* _What you have to do_: Report, word for word, every line of the material that contains "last".

* _Records for the task_:

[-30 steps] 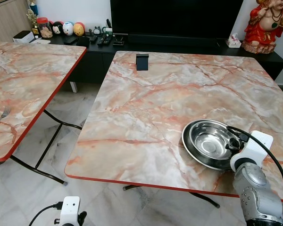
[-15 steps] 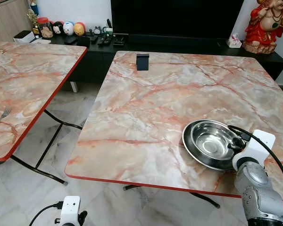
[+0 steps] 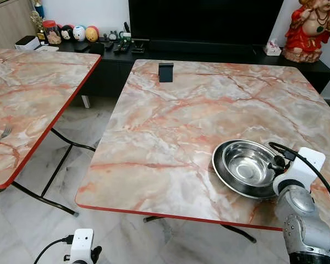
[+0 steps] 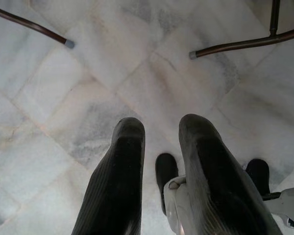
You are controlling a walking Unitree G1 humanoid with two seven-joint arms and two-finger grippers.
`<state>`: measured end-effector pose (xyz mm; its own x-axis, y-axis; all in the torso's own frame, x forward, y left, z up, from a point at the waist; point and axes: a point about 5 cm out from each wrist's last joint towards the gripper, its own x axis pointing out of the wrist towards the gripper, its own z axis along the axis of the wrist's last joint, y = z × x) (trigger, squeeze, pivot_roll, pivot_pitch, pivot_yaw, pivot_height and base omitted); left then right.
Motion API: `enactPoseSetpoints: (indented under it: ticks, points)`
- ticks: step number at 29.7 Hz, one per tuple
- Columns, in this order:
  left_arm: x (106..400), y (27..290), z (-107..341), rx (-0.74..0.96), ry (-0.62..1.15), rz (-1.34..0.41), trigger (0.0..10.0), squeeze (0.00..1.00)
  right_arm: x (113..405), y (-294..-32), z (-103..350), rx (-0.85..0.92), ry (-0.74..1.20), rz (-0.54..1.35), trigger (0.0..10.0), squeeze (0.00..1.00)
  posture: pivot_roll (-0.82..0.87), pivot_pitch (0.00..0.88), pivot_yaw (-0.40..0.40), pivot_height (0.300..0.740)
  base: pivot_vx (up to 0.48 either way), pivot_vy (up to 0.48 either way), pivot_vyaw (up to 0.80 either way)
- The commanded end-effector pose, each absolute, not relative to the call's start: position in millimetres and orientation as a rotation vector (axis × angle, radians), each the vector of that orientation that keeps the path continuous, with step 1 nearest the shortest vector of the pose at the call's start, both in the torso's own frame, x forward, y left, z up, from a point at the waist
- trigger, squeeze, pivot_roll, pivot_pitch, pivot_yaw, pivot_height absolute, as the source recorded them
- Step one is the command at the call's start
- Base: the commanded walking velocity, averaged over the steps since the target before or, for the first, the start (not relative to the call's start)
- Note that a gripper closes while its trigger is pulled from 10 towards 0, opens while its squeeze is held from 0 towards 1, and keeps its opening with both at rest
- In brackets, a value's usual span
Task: Setting the table
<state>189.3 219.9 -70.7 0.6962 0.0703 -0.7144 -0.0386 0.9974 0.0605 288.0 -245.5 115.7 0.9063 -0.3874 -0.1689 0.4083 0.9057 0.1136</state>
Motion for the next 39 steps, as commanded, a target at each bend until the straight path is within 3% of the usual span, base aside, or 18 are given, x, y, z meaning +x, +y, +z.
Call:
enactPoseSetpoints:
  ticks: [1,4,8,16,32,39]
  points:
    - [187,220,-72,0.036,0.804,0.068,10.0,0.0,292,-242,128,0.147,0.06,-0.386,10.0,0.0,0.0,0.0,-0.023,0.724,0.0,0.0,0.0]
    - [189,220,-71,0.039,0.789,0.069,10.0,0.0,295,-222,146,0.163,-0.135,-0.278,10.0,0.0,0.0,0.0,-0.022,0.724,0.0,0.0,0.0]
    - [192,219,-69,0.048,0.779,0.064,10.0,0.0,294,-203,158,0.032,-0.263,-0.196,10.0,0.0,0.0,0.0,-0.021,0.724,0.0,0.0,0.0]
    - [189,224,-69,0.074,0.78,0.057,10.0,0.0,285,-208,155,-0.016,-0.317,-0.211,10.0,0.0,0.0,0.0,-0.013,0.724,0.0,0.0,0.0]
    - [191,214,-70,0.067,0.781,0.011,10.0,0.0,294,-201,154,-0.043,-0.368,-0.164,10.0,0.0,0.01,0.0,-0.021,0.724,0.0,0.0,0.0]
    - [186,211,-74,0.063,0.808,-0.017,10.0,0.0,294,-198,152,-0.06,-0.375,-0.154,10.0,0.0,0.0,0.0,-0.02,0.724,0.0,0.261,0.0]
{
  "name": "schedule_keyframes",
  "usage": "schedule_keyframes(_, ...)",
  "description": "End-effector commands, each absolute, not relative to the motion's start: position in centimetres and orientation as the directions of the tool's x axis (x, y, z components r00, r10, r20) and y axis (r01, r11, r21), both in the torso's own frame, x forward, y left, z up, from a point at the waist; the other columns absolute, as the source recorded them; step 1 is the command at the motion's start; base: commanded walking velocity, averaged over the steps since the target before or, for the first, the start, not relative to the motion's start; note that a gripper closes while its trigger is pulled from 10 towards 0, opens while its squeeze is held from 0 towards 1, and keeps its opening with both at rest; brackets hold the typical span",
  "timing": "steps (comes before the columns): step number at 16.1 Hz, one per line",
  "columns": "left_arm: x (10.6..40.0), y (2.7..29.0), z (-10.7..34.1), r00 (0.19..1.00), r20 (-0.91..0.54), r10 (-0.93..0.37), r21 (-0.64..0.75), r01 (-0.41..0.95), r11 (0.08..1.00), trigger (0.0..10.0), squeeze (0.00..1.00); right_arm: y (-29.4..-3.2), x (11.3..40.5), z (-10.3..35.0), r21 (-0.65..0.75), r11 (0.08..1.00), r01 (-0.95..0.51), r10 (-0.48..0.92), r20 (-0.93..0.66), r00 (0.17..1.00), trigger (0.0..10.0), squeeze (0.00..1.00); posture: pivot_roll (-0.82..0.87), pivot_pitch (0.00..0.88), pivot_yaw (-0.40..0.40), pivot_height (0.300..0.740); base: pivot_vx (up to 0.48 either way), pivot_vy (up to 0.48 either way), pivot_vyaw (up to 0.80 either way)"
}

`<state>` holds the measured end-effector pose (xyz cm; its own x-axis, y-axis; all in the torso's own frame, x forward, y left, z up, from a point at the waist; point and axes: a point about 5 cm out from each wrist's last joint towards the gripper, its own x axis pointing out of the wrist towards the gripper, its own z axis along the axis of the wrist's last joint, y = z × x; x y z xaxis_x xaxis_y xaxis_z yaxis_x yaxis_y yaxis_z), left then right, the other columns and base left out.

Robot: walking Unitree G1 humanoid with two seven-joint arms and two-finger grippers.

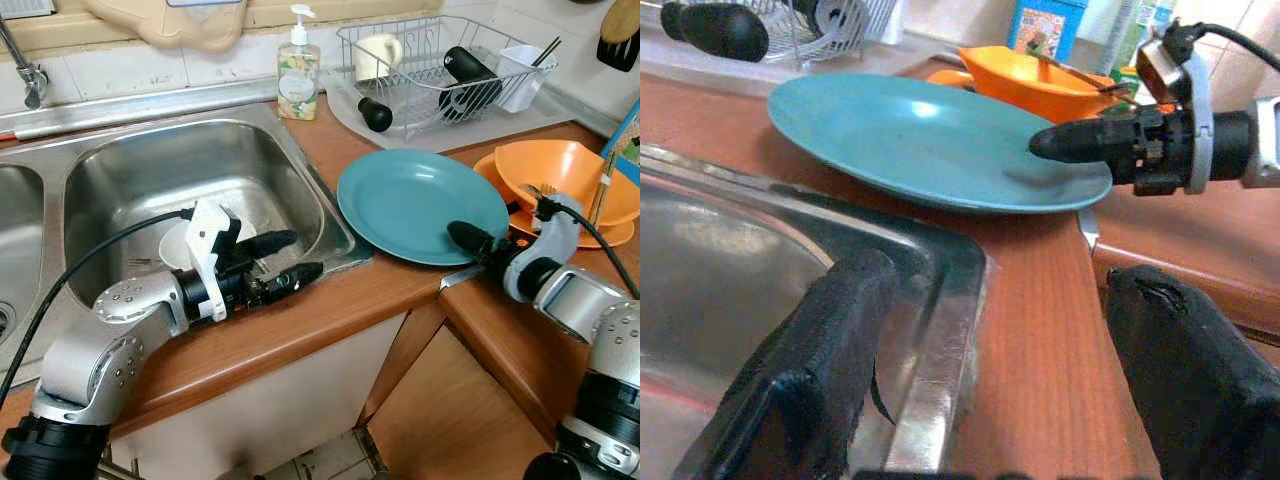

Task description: Kitchen organization

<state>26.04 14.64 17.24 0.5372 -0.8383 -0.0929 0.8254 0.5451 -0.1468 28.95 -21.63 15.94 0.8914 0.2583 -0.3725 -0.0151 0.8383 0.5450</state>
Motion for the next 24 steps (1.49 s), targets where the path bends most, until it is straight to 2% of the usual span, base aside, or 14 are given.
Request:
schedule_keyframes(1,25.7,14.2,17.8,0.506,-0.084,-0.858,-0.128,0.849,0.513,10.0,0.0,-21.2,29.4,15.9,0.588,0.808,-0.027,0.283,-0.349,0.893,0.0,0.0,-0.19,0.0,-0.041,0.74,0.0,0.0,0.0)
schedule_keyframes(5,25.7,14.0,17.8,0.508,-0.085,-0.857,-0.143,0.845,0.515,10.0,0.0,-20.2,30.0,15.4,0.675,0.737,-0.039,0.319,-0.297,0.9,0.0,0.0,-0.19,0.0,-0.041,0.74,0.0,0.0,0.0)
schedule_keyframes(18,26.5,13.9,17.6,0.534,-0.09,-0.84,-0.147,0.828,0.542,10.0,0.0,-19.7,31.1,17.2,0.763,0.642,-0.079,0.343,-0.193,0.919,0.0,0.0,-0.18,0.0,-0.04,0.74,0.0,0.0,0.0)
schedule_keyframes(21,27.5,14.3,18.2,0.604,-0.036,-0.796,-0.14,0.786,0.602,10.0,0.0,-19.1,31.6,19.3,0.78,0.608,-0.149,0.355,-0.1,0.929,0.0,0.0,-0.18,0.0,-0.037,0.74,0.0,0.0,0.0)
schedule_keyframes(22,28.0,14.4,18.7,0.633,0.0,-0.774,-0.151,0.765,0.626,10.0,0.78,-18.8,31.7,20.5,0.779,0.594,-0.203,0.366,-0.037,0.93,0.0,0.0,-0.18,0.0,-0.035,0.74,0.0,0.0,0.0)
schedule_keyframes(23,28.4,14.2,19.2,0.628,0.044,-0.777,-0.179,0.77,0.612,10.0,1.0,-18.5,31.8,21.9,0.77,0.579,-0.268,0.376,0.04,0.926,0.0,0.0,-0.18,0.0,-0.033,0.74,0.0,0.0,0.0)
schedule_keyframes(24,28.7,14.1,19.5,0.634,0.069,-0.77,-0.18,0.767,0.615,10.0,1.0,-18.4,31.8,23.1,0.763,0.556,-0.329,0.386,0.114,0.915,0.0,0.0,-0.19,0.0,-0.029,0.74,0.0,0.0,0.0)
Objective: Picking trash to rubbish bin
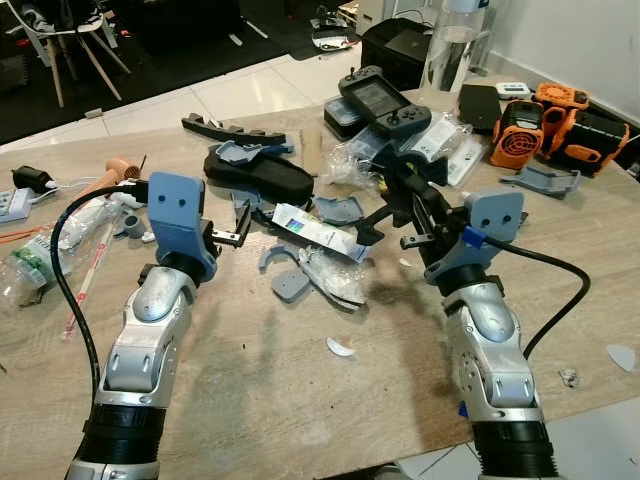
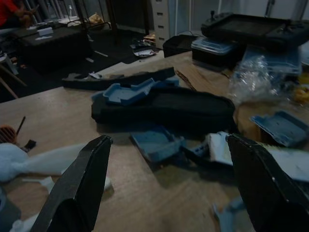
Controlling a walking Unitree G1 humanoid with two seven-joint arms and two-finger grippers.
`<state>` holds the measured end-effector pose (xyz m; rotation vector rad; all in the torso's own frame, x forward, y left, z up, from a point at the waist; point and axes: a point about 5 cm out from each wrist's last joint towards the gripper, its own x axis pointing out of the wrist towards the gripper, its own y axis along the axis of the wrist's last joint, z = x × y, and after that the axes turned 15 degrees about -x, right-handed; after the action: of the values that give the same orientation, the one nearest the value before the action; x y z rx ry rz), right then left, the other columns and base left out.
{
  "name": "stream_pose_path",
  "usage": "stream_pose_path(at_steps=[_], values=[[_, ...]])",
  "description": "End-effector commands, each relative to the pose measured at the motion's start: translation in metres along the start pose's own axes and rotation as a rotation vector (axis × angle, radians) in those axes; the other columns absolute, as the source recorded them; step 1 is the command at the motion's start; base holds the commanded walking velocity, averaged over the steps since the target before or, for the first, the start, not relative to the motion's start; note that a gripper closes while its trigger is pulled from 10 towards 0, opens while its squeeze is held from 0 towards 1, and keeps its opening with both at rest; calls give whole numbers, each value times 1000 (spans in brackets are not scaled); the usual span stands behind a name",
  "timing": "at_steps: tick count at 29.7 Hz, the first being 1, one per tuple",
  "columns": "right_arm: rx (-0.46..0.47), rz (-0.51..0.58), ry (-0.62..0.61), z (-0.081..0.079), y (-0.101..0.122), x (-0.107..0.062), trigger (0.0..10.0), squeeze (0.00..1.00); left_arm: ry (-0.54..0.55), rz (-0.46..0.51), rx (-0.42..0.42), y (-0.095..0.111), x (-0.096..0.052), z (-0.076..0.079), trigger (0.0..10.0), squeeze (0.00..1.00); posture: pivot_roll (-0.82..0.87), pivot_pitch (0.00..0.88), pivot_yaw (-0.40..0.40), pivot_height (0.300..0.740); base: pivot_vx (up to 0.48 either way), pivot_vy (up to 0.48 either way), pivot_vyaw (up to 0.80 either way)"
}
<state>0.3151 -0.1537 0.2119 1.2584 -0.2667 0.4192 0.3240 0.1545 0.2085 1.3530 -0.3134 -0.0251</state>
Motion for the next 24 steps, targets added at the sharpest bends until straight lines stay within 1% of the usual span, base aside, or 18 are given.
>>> stream_pose_path(at_steps=[1, 19, 21, 24], values=[[5, -3, 4, -4, 1, -4, 10000, 0, -9, -24, -13, -5, -2, 1, 10000, 0, -8, 172, 104, 740, -360, 0, 0], [20, -6, -2, -7, 1, -4, 10000, 0, -46, -24, 1, -4, -2, 4, 10000, 0, -4, 151, 109, 740, -381, 0, 0], [22, -6, -5, -8, 1, -4, 10000, 0, -53, -23, 3, -3, -1, 5, 10000, 0, -5, 144, 111, 740, -247, 0, 0], [24, -7, -9, -8, 1, -5, 10000, 0, -69, -28, 9, -4, -1, 7, 10000, 0, -5, 144, 111, 740, 0, 0, 0]])
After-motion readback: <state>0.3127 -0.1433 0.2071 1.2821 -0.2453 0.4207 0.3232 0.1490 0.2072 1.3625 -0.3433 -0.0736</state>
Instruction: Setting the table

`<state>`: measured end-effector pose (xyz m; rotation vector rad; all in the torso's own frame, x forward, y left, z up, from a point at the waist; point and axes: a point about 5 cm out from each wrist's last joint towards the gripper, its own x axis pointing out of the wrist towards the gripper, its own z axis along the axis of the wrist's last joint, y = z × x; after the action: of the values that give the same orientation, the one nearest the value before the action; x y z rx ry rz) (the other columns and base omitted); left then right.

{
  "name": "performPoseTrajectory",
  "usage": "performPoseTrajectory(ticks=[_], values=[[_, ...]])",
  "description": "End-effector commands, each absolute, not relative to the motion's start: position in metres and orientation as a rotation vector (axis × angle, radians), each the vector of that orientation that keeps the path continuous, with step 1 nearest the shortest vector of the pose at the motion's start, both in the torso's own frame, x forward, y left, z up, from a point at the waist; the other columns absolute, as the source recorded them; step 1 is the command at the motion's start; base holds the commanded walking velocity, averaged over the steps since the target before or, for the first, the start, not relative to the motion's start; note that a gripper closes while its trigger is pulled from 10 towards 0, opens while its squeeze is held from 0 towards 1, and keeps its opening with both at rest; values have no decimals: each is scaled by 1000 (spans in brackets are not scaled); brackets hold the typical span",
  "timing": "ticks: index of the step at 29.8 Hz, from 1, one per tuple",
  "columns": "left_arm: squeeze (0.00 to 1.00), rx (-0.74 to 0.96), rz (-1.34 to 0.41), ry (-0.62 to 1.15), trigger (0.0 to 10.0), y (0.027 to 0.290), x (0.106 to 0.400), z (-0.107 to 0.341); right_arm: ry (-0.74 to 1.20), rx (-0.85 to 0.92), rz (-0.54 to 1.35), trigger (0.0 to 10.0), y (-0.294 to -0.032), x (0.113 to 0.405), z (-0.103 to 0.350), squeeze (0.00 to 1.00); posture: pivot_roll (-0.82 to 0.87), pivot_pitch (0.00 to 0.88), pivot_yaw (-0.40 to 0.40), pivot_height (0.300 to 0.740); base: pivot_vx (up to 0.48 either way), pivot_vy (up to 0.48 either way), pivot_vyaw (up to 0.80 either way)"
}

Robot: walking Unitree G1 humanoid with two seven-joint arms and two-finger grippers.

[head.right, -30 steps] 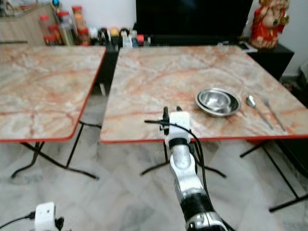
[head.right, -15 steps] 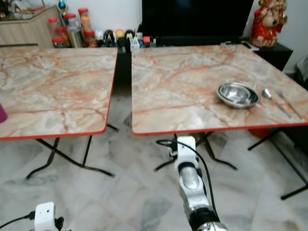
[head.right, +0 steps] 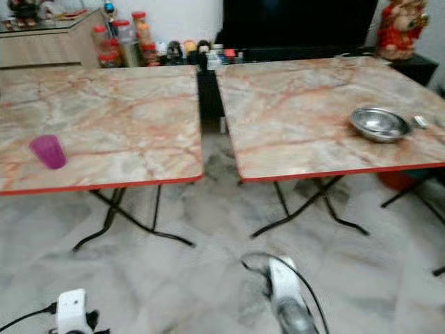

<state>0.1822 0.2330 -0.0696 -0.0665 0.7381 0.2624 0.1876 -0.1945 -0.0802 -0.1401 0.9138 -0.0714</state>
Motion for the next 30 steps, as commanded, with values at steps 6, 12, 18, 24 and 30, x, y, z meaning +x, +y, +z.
performPoseTrajectory(ticks=[6, 12, 18, 24, 30], values=[[0, -55, 287, 710, 10000, 241, 186, -65, 904, -112, -34, 10000, -180, 195, -79, 0, 80, 0, -2, 714, 0, 0, 800], [0, -51, 293, 693, 10000, 242, 191, -62, 897, -120, -22, 10000, -176, 200, -76, 0, 83, 0, -4, 714, 0, 268, 732], [0, -42, 290, 671, 10000, 242, 196, -59, 896, -112, -19, 10000, -174, 202, -76, 0, 86, 0, -6, 714, 0, 1, 522], [0, -56, 240, 635, 10000, 234, 205, -55, 903, -95, -39, 10000, -176, 201, -76, 0, 82, 0, -7, 714, 0, 0, 0], [0, -57, 236, 626, 10000, 234, 211, -52, 914, -101, -41, 10000, -177, 198, -78, 0, 83, 0, -10, 714, 0, 0, 0]])
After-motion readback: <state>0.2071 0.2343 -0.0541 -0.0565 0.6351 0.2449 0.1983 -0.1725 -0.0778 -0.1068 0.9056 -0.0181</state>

* _Finished task_:
`<state>`: measured end-effector pose (xyz mm; its own x-axis, y-axis; all in the torso's own frame, x forward, y left, z up, from a point at the waist; point and axes: a point about 5 cm out from each wrist's last joint towards the gripper, its own x axis pointing out of the wrist towards the gripper, its own z axis along the axis of the wrist's last joint, y = z × x) (trigger, squeeze, pivot_roll, pivot_pitch, pivot_yaw, pivot_height and base omitted); left then right.
`<state>` holds the measured end-effector pose (xyz cm; its own x-axis, y-axis; all in the torso's own frame, x forward, y left, z up, from a point at the waist; point and axes: a point about 5 cm out from each wrist's last joint towards the gripper, its own x axis pointing out of the wrist towards the gripper, its own z axis along the axis of the wrist's last joint, y = z × x; x y z xaxis_x xaxis_y xaxis_z yaxis_x yaxis_y yaxis_z), left then right, the other columns and base left out.
`<state>` holds the measured end-effector pose (xyz m; rotation vector rad; all in the torso's own frame, x forward, y left, z up, from a point at the waist; point and axes: a point about 5 cm out from each wrist's last joint towards the gripper, its own x axis pointing out of the wrist towards the gripper, its own y axis along the axis of the wrist's last joint, z = x × y, and after that the axes turned 15 degrees about -x, right-handed; after the action: of the values that give the same orientation, the one nearest the value before the action; x y z rx ry rz), right then left, the other columns and base left out.
`<state>`: measured end-effector pose (xyz m; rotation vector rad; all in the torso's own frame, x forward, y left, z up, from a point at the waist; point and axes: a point about 5 cm out from each wrist's last joint towards the gripper, its own x axis pointing out of the wrist towards the gripper, its own z axis along the axis of the wrist's last joint, y = z × x; after the action: of the values that give the same orientation, the one nearest the value before the action; x y z rx ry rz) (the other columns and base omitted); left then right.

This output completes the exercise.